Depuis la mi-novembre, les rues et les places de toutes les grandes villes d’Italie sont secouées par des manifestations d’un genre nouveau – tenues sous le signe de la sardine – où sont absentes les banderoles mais qui sont une condamnation claire et sans équivoque du fascisme et des discours de haine et de souverainisme incarnés par Matteo Salvini et sa Ligue.
Ainsi, dimanche dernier et malgré la pluie battante, ce sont au moins 25.000 «sardines» qui se sont retrouvées sur la Piazza del Duomo à Milan.
Mais d’où vient ce mouvement et pourquoi ses membres ont-ils choisi la sardine comme emblème?

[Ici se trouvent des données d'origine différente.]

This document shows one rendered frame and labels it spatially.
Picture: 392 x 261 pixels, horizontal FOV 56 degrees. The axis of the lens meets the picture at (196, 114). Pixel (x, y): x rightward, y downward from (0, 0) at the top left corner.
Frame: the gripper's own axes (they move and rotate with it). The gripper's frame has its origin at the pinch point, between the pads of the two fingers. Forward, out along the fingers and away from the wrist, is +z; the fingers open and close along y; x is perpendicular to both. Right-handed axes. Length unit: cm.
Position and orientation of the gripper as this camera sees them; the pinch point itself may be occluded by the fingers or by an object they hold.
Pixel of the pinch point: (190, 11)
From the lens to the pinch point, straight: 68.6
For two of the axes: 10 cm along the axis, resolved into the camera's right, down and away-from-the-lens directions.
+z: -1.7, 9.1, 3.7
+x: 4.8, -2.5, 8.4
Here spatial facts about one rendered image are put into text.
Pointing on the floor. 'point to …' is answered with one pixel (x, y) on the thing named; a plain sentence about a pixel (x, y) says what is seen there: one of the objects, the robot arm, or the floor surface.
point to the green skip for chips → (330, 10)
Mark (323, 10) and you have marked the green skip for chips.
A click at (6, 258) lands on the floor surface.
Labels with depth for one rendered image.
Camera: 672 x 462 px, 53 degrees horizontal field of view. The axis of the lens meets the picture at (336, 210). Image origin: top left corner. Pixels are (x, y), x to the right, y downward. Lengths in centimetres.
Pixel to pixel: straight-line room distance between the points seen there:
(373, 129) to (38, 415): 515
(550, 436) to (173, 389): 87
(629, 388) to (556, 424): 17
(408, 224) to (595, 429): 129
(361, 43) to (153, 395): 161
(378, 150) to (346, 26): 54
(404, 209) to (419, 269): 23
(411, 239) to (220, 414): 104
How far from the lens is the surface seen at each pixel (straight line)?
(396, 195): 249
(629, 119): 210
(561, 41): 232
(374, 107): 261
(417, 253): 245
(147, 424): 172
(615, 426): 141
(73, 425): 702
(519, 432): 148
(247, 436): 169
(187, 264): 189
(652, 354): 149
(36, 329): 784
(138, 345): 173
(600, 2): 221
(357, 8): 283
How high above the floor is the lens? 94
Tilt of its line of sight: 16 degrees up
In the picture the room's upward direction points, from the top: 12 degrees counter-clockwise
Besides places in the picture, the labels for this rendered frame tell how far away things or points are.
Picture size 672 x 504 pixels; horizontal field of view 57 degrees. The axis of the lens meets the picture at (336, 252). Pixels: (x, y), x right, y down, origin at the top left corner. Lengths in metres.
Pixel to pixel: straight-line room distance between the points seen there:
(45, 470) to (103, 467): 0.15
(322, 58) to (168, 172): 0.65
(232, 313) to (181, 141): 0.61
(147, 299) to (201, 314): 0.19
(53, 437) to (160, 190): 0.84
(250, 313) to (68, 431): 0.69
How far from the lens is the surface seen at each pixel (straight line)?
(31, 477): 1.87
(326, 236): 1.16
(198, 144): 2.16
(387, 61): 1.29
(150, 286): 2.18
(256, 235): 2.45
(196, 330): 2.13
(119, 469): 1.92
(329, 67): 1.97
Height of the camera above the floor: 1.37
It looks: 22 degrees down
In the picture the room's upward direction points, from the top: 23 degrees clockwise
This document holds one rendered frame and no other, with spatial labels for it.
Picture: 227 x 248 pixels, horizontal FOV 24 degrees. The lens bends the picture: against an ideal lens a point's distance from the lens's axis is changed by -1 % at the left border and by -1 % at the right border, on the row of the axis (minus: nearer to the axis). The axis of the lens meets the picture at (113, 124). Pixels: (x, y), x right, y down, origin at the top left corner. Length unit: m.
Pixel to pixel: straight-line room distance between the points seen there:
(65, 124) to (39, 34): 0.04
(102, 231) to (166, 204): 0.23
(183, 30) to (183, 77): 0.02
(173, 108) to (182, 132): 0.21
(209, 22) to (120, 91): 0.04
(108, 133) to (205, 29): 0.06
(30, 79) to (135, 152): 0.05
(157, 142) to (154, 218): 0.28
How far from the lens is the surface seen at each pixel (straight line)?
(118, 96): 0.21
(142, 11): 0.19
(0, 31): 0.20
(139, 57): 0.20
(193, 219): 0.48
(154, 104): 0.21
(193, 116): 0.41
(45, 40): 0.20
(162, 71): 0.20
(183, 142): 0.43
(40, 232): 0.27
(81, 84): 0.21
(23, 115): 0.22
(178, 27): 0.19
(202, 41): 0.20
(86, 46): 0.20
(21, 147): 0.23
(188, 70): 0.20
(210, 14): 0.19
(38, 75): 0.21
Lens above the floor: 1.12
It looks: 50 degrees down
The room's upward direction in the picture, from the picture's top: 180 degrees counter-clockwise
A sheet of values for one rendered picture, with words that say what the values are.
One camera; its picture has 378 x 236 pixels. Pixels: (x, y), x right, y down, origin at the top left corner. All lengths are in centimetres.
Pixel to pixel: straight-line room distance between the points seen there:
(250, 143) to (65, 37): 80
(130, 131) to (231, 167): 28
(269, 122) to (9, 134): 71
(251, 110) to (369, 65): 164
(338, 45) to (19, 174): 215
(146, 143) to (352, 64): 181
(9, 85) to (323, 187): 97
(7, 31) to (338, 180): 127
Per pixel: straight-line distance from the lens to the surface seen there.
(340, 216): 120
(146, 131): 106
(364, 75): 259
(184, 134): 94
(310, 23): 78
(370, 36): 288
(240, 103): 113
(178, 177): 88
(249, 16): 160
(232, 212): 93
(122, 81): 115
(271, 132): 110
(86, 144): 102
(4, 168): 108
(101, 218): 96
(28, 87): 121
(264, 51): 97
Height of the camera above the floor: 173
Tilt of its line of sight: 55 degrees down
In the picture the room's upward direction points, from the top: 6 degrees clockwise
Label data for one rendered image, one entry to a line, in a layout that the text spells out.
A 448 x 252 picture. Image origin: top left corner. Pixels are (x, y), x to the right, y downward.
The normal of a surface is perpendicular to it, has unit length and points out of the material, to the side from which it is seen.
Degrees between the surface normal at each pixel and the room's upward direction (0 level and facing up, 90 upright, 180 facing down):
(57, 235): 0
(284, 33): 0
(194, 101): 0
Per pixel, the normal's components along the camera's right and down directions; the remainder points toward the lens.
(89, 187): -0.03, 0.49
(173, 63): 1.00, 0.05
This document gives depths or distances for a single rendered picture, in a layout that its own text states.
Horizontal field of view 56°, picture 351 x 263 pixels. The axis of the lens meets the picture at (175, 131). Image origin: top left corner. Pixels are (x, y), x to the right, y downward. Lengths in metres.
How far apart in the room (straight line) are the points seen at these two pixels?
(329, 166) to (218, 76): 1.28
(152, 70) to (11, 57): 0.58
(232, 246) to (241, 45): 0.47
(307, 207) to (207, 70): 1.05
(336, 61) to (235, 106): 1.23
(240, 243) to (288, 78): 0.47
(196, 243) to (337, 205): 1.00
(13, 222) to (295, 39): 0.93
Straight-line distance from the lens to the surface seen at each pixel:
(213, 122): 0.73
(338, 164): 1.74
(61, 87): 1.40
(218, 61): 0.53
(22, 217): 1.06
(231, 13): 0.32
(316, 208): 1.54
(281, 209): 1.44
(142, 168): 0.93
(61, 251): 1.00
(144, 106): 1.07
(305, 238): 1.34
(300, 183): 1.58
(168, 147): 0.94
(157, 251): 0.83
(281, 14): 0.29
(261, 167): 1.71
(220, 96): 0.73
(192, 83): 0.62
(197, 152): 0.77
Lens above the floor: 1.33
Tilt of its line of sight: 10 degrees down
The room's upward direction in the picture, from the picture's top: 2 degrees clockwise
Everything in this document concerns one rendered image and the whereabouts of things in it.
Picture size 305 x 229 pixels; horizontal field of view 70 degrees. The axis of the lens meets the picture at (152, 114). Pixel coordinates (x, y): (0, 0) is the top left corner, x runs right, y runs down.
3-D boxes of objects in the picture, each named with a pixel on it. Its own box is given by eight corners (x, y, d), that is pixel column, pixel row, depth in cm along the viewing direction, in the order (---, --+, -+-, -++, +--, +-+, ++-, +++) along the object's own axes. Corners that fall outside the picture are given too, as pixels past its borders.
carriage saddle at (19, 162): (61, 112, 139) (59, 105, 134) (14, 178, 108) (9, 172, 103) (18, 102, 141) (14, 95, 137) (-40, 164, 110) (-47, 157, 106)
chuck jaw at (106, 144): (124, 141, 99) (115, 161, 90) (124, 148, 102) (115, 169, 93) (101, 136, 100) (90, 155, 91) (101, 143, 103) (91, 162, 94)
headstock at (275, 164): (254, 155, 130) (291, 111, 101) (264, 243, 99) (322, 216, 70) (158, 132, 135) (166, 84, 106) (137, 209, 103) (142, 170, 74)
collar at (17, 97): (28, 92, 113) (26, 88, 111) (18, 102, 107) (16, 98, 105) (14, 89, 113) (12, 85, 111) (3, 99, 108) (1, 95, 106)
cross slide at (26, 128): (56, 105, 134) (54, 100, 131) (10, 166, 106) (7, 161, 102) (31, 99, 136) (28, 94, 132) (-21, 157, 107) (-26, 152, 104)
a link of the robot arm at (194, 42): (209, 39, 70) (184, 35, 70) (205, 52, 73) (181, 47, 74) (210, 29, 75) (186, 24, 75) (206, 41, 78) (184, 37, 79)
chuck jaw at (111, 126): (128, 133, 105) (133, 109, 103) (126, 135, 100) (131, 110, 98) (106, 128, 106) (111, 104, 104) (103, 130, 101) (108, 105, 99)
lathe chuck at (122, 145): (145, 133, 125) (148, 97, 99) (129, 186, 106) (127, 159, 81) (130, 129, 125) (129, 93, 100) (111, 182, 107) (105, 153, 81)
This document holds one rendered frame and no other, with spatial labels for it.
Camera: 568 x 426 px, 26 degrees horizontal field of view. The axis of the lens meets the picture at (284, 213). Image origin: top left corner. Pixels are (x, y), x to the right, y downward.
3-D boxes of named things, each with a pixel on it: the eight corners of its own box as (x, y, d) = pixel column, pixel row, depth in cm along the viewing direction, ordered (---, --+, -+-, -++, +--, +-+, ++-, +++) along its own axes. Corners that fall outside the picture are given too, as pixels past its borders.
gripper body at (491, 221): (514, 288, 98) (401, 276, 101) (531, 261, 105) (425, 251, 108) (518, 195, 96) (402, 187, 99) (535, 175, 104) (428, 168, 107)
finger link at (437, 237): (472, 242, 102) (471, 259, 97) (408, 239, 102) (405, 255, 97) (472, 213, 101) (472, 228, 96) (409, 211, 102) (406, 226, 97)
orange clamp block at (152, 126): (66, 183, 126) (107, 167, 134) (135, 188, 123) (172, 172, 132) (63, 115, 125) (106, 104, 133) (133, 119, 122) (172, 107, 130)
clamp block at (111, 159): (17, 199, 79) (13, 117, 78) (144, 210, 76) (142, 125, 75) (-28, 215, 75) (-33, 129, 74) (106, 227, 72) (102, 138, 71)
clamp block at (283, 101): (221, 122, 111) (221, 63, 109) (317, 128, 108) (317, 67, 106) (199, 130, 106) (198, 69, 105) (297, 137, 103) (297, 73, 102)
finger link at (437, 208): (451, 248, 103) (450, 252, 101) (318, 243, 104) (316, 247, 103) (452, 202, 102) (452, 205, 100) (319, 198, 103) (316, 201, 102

Ce mouvement est né du désir de quatre jeunes trentenaires (3 hommes et une femme) de la ville de Bologne de lancer une contre-manifestation d’un genre nouveau afin de s’opposer à la venue, le 14 novembre dernier, de Matteo Salvini, dans la capitale de l’Emilie-Romagne, à l’effet d’y lancer la campagne de sa candidate Lucia Borgonzoni pour l’élection régionale du 26 Janvier 2020.
Bastion de la gauche italienne, l’Emilie-Romagne est depuis de nombreuses années classée parmi les premières régions italiennes en matière de croissance et d’emploi car le chômage y touche à peine 6% de la population active.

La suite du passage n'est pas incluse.